In den meistens Gebieten des Landes haben die Wahlen zur syrischen Volksversammlung begonnen. Suwayda und die kurdischen Gebiete sind nicht dabei. 1.570 Kandidaten kandidieren, darunter das erste Mitglied der jüdischen Gemeinde seit dem Krieg von 1967.
Die Stimmabgabe für die Wahl der Mitglieder der Volksversammlung bei den ersten Parlamentswahlen nach dem Sturz des Regimes von Baschar al-Assad hat am Morgen in den meisten syrischen Gouvernements begonnen. Die akkreditierten Wahllokale öffneten ihre Türen für die Mitglieder der Wahlorgane, um ihre Stimme gemäß den festgelegten Verfahren abzugeben.
Das Gouvernement Sweida und die von den Syrischen Demokratischen Kräften (SDF) kontrollierten Gebiete blieben aus Sicherheitsgründen vom Wahlprozess ausgenommen, wie der Hohe Wahlausschuss (HEC) zuvor mitgeteilt hatte.
Nach Angaben eines HEC-Sprechers werden die Wahllokale zunächst um 12 Uhr mittags Ortszeit schließen, wobei die Möglichkeit besteht, die Wahlzeit bis 16 Uhr zu verlängern, falls nicht alle Mitglieder der Wahlorgane ihre Stimmen abgegeben haben.
Vorläufige Wahlergebnisse werden noch am selben Tag bekannt gegeben, sobald die Auszählung und Prüfung abgeschlossen ist.
Die neue Volksversammlung wird nach einem vom syrischen Übergangspräsidenten Ahmad al-Sharaa am 20. August erlassenen vorläufigen Wahlsystem gewählt und besteht aus 210 Mitgliedern.
Nach dem genehmigten System werden zwei Drittel der Mitglieder (140 Mitglieder) von Wahlgremien gewählt, die sich aus 6.000 Wählern aus verschiedenen syrischen Provinzen zusammensetzen, während der Übergangspräsident das verbleibende Drittel (70 Mitglieder) ernennt. Al-Sharaa ernannte auch den Ausschuss zur Genehmigung der Bewerbungen, der 1.570 Kandidaten zuließ.
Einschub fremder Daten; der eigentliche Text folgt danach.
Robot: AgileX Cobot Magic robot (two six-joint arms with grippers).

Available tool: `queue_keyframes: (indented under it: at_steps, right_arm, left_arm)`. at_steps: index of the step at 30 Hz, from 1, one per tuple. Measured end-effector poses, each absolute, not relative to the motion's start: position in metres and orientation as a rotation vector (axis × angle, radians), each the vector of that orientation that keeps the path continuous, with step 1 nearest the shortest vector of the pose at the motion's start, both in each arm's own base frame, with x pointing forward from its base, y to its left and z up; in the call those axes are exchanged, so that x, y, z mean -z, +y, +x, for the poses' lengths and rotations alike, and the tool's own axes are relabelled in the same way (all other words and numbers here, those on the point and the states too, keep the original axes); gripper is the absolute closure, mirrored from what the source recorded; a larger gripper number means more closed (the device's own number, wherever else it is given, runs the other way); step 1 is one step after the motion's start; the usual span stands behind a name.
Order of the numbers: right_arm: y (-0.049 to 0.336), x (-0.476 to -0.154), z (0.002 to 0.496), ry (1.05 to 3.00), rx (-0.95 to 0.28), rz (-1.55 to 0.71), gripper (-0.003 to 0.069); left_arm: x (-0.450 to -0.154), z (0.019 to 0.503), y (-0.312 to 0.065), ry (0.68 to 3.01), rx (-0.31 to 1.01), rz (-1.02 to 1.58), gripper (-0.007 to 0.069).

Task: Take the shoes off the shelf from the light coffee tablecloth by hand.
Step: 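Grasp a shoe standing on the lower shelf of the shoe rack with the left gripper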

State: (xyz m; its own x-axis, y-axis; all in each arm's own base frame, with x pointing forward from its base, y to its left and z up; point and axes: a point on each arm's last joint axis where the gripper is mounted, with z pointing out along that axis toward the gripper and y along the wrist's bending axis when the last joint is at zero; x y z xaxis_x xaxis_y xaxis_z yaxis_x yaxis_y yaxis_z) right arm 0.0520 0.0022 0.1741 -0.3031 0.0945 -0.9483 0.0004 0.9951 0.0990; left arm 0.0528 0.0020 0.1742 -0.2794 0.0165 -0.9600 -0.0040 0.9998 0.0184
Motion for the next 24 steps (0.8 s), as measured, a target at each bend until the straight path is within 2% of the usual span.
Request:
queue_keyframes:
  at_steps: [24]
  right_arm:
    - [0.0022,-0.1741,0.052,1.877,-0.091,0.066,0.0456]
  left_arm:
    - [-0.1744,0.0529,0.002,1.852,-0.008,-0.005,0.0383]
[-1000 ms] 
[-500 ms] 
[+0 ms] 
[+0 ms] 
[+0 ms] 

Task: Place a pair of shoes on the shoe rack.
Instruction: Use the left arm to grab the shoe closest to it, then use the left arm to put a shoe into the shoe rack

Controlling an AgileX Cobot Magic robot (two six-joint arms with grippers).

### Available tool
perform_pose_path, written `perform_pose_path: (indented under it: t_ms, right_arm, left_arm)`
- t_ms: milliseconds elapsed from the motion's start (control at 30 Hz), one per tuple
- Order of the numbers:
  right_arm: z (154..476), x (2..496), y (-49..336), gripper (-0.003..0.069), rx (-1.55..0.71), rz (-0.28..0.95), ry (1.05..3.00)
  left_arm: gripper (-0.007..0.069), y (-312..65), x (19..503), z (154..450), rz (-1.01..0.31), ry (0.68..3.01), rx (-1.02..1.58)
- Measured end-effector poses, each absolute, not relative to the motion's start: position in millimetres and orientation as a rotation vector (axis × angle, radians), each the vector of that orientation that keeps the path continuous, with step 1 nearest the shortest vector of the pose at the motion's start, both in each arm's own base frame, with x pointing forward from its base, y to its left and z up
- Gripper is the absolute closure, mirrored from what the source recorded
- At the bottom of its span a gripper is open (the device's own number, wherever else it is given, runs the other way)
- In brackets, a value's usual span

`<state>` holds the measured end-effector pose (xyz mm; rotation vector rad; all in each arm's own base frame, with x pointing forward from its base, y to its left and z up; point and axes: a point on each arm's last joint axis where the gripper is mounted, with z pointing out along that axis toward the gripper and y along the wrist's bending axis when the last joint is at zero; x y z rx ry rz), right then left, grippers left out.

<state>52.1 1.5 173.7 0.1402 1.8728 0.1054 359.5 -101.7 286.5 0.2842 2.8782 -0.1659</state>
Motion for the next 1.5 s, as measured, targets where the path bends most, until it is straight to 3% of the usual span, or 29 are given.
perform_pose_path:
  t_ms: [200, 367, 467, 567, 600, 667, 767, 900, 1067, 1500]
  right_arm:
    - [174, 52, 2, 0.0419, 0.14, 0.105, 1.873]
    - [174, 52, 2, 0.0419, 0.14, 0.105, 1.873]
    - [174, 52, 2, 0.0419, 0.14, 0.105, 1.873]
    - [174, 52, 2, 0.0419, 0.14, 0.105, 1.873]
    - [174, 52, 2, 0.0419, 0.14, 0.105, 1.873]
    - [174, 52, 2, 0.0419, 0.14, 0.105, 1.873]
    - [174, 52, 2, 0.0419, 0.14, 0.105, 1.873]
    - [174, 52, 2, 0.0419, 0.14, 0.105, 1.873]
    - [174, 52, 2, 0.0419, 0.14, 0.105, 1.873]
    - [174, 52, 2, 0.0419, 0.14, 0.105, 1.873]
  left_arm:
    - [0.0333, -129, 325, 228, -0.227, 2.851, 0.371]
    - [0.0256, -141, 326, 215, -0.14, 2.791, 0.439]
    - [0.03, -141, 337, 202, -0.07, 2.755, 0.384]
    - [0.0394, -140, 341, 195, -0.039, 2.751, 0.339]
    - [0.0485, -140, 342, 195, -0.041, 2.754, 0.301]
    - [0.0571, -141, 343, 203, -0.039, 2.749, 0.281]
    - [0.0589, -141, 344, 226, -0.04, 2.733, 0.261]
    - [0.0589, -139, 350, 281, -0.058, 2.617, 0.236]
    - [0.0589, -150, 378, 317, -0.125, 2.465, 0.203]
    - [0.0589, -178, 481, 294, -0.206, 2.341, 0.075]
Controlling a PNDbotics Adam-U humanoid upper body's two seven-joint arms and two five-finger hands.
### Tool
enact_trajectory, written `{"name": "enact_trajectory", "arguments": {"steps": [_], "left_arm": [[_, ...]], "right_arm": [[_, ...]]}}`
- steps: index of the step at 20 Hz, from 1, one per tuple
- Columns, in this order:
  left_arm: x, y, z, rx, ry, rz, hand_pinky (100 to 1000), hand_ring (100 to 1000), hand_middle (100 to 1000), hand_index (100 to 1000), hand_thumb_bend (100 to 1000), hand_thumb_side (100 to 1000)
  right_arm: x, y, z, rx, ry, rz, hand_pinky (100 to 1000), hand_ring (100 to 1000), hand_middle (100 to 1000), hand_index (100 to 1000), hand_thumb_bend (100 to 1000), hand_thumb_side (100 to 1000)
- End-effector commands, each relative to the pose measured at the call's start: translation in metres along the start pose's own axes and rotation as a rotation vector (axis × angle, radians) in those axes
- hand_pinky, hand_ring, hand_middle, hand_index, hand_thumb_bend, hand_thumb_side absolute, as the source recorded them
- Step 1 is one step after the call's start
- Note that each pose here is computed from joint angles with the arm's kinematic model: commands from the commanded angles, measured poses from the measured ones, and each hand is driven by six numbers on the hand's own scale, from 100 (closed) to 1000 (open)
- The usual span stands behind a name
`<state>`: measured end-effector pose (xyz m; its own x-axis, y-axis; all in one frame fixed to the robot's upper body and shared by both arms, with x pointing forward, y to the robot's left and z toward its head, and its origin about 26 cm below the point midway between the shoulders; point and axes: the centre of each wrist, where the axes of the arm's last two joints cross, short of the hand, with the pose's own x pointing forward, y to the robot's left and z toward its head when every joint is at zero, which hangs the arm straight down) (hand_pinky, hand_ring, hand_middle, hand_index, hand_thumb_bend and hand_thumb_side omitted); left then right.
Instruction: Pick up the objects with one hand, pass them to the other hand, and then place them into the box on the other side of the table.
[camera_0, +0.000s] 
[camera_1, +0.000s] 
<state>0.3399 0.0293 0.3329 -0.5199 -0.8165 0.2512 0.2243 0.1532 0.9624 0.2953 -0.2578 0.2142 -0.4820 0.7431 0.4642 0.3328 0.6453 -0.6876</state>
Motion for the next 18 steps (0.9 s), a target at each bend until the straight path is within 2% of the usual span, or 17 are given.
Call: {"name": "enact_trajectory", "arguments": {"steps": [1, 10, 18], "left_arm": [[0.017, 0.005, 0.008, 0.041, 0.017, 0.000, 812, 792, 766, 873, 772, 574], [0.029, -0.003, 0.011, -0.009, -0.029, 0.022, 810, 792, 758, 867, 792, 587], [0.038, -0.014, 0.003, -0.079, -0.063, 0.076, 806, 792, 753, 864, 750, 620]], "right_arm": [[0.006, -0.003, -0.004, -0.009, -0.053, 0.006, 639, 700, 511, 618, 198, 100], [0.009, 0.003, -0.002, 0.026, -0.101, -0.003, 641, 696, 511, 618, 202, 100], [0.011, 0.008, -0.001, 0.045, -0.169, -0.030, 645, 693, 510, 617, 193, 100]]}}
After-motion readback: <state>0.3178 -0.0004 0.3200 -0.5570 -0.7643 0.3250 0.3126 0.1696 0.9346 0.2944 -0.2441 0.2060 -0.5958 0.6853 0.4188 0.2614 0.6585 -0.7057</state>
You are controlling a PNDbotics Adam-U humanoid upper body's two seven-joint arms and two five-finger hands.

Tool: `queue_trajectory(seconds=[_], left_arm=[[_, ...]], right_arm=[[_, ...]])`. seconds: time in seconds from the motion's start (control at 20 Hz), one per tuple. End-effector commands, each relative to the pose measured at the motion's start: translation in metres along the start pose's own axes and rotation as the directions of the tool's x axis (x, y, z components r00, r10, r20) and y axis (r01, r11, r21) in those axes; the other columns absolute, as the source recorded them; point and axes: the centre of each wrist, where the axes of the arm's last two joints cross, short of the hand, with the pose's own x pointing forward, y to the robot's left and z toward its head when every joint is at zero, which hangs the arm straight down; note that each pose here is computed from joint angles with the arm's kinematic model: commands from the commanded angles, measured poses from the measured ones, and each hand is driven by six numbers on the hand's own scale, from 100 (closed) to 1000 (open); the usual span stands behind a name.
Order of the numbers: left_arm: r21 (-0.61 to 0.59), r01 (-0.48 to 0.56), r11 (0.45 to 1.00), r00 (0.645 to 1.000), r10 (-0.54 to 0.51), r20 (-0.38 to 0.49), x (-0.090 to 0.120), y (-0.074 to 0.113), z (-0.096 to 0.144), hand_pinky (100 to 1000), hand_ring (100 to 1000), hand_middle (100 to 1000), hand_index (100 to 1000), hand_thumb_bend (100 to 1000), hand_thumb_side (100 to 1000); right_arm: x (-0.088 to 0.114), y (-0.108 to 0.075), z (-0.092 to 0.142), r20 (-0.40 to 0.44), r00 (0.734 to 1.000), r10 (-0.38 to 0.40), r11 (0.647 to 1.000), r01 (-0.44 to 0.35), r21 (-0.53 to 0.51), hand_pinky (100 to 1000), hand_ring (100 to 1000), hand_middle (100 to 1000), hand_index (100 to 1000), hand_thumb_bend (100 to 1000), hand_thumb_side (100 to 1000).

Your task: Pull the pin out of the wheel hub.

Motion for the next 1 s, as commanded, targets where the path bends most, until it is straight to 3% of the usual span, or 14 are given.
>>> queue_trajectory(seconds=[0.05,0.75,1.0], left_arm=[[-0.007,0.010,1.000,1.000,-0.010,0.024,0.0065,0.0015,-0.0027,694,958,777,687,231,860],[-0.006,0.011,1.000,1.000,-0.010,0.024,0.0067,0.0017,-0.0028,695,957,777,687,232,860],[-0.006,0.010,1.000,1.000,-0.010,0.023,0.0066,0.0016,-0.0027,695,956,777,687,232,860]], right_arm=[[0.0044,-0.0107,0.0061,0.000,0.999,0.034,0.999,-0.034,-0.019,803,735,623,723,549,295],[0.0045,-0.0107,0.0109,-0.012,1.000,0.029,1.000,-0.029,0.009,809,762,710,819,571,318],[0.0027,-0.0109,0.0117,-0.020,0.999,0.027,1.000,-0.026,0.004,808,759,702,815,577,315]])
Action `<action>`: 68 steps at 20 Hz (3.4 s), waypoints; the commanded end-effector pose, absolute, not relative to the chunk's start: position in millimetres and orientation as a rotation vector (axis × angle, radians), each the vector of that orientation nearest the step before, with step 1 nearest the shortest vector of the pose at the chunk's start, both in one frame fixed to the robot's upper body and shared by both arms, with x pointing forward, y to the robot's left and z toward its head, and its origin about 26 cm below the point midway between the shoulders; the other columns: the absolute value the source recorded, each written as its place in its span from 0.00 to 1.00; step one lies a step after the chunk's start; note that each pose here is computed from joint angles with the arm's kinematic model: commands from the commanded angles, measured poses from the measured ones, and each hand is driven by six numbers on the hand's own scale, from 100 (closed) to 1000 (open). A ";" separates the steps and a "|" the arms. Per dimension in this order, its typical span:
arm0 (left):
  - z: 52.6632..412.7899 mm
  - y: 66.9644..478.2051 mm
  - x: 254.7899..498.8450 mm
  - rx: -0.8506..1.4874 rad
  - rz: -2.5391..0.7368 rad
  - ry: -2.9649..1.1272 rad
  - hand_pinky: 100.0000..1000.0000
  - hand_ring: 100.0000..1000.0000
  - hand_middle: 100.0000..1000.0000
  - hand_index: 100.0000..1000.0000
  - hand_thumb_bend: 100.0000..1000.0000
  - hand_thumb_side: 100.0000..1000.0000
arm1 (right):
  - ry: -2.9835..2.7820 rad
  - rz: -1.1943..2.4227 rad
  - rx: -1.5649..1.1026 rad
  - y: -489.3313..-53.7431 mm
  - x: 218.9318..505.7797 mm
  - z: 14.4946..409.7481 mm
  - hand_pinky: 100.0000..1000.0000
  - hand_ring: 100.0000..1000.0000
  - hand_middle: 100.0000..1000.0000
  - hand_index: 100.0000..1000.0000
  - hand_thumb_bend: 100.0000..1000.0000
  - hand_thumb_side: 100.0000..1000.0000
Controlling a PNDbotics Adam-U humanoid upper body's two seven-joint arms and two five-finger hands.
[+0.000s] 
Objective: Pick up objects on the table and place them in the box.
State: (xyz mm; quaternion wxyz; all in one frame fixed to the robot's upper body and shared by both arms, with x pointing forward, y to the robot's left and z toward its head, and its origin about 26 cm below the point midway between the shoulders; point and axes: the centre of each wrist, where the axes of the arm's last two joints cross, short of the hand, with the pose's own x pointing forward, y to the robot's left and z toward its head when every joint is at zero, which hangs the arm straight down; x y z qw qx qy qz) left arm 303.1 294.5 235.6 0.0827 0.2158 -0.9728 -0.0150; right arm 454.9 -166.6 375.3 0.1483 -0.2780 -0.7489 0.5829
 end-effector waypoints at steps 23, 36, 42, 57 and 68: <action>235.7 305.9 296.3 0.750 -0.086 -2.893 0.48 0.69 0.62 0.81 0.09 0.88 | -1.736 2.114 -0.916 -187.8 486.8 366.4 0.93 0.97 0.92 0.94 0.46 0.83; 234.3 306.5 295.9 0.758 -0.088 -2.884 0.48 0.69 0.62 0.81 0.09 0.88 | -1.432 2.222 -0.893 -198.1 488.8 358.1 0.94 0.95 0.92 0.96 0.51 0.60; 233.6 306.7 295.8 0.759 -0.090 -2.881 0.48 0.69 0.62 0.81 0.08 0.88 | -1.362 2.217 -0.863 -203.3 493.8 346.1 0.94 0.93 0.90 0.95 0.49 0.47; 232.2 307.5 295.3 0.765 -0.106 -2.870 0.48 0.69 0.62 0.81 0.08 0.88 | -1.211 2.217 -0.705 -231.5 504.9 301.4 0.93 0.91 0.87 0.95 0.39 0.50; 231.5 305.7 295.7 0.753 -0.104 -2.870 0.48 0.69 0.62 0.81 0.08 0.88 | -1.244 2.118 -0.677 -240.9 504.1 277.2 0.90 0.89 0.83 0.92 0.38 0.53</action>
Der Leiter des Hohen Wahlausschusses, Mohammad Taha al-Ahmad, erklärte, dass der Anteil der Frauen unter den Kandidaten 14 Prozent erreicht habe, wobei dieser Prozentsatz in den einzelnen Provinzen deutlich unterschiedlich sei.
Politik für die nächsten drei Jahre
Nach dem vorläufigen Wahlsystem wird die neue Volksversammlung für eine dreijährige Übergangszeit eingesetzt, an deren Ende die Verabschiedung einer neuen Verfassung stehen soll.
Die Behörden begründen ihre Entscheidung mit dem "Mangel an zuverlässigen Bevölkerungsdaten nach der kriegsbedingten Vertreibung von Millionen Syrern", obwohl diese Rechtfertigung nach Ansicht einiger Kritiker die Glaubwürdigkeit des gesamten Prozesses nicht schmälert.
In den vergangenen Tagen zogen sich Mitglieder des Wahlgremiums in Quneitra und ein Kandidat aus Homs angesichts der Sicherheitsvorfälle in der Region Wadi al-Nasara westlich von Homs zurück, nachdem drei junge christliche Männer von maskierten Männern getötet worden waren. Ein alawitischer Kandidat für die Provinz Tartous wurde zudem getötet.
Syrisch-amerikanischer Rabbiner unter den Kandidaten
In einer auf ihrem Telegramm-Kanal veröffentlichten Erklärung verurteilte die HEC das Verbrechen als "ein Attentat von Kriminellen aus den Überresten des alten Regimes", sagte, Haider Schahin sei "auf dem Weg des politischen Kampfes für den Aufbau eines neuen Syriens gestorben", und forderte das Innenministerium auf, "die Kriminellen aufzuspüren und vor Gericht zu stellen".
Bei den Wahlen kandidierte zum ersten Mal seit 1967 ein Mitglied der jüdischen Gemeinde in Syrien: Der syrisch-amerikanische Rabbiner Henry Yosef Hamra gab offiziell seine Kandidatur für die Volksversammlung im Bezirk Damaskus bekannt.
Auf Fotos, die in den Gassen der Altstadt und des jüdischen Viertels von Damaskus aufgehängt wurden, erläuterte er sein Wahlprogramm unter dem Motto "Für ein wohlhabendes, tolerantes und gerechtes Syrien" und betonte sein Engagement für ein geeintes Syrien, das sich von al-Hasakeh bis Sweida, von Daraa bis Latakia und von Damaskus bis Aleppo erstreckt, wie er es ausdrückte.